VIDÉO. Carburants : l'opposition n'est pas convaincue par les annonces d'Édouard Philippe

VIDÉO. Carburants : l'opposition n'est pas convaincue par les annonces d'Édouard Philippe
Laurent Wauquiez le 9 octobre 2018 à Paris.

Orange avec AFP, publié le mercredi 14 novembre 2018 à 12h14

RÉACTIONS. Le président des Républicains a estimé que les annonces d'Édouard Philippe pour atténuer le prix de l'énergie dans le budget des ménages étaient "de la micro-rustine".

Élargissement du chèque énergie, super prime à la conversion pour les ménages modestes... Le Premier ministre a dévoilé mercredi 14 novembre une série de mesures pour atténuer la hausse des prix de l'énergie dans le budget des ménages à trois jours de la mobilisation des "gilets jaunes".

Ces mesures ne s'accompagneront pas toutefois d'une annulation de la hausse des taxes sur les carburants et les énergies fossiles (fioul, gaz, etc.) l'an prochain, a confirmé Édouard Philippe sur RTL.

"De la micro-rustine"

Des annonces qui ne suffisent pas, selon Laurent Wauquiez. "C'est quoi l'information de la matinée ? Qu'il n'annule pas les hausses de taxes. (...) Que le président de la République ne corrige pas son erreur. Et l'info de la matinée pour moi c'est donc qu'il n'a pas entendu les Français", a dénoncé le président des Républicains sur BFMTV/RMC. "Il n'y a qu'une seule solution : arrêter les hausses de taxes. Tout le reste, c'est de la micro-rustine qui n'est pas à la hauteur du sujet", a-t-il martelé.



De son côté, le vice-président du Rassemblement national (RN) Louis Aliot a reconnu sur Franceinfo que le gouvernement avait fait "un geste", mais en déplorant que cela restait " de l'ordre de la proposition un peu fantaisiste dans la mesure où même si vous doublez la prime il faut acheter un véhicule". :"C'est une goutte d'eau dans un océan de dépenses qui sont occasionnées par la voiture en France. Augmentation des péages, des assurances, des contrôles techniques, etc.

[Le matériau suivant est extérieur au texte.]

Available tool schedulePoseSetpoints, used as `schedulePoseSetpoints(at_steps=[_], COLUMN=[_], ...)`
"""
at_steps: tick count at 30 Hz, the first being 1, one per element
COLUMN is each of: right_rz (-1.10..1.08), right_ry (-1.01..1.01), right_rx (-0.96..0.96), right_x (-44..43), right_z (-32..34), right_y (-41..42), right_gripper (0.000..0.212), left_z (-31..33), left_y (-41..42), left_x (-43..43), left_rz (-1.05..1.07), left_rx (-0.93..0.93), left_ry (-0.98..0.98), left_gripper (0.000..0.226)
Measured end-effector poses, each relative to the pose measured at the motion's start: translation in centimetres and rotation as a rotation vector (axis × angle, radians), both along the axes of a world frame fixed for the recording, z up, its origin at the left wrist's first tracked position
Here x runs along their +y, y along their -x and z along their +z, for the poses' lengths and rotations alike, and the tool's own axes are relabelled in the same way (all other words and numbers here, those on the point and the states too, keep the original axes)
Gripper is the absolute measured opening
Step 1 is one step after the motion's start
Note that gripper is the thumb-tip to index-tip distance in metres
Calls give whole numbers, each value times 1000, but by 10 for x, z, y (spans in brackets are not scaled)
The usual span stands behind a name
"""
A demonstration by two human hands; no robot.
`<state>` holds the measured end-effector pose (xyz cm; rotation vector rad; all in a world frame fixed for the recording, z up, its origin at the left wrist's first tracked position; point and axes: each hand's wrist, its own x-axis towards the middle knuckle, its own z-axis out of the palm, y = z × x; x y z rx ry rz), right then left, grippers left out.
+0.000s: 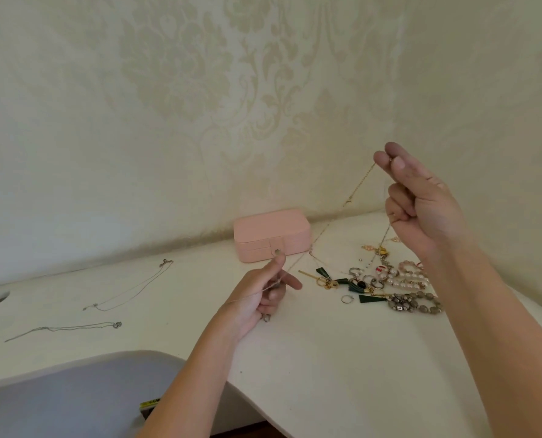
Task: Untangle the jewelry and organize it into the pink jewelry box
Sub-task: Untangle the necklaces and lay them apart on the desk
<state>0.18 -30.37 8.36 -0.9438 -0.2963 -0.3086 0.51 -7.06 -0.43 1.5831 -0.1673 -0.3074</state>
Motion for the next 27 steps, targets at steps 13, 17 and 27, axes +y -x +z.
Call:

La voiture est la vache à lait du gouvernement et les Français sont pris à la gorge", a-t-il affirmé.



"Si j'ai bien compris, le Premier ministre Édouard Philippe va verser quelques subventions payées avec l'argent de nos impôts et taxes pour compenser les hausses d'impôts et de taxes, tout en continuant à augmenter massivement, dans l'avenir, les impôts et les taxes...", a de son côté tweeté sa compagne et présidente du parti Marine Le Pen.



Le gouvernement "fébrile"?

À gauche aussi les critiques ont fusé. "Édouard Philippe a été flou ce matin sur les mesures annoncées. On sent la fébrilité du gouvernement", a analysé sur LCI le député de La France insoumise Éric Coquerel. Selon lui, "les Français ne se mobilisent pas que pour le carburant, c'est un ras-le-bol général qui s'exprime. Les annonces d'Édouard Philippe sont un formidable appel à la mobilisation. C'est la preuve que se mobiliser paie et que le gouvernement est fébrile par rapport au 17 (novembre)".

Le chef de file du PCF aux élections européennes et l'adjoint à la maire de Paris Ian Brossat a lui estimé sur Twitter que le chef du gouvernement aurait bien du mail à convaincre les Français avec ces mesures.





L'ancien candidat socialiste à la présidentielle de 2017 et leader du mouvement Génération.s s'est de son côté contenté de retweeter un post comparant le Premier ministre à Marie-Antoinette proposant de la brioche au peuple réclamant du pain.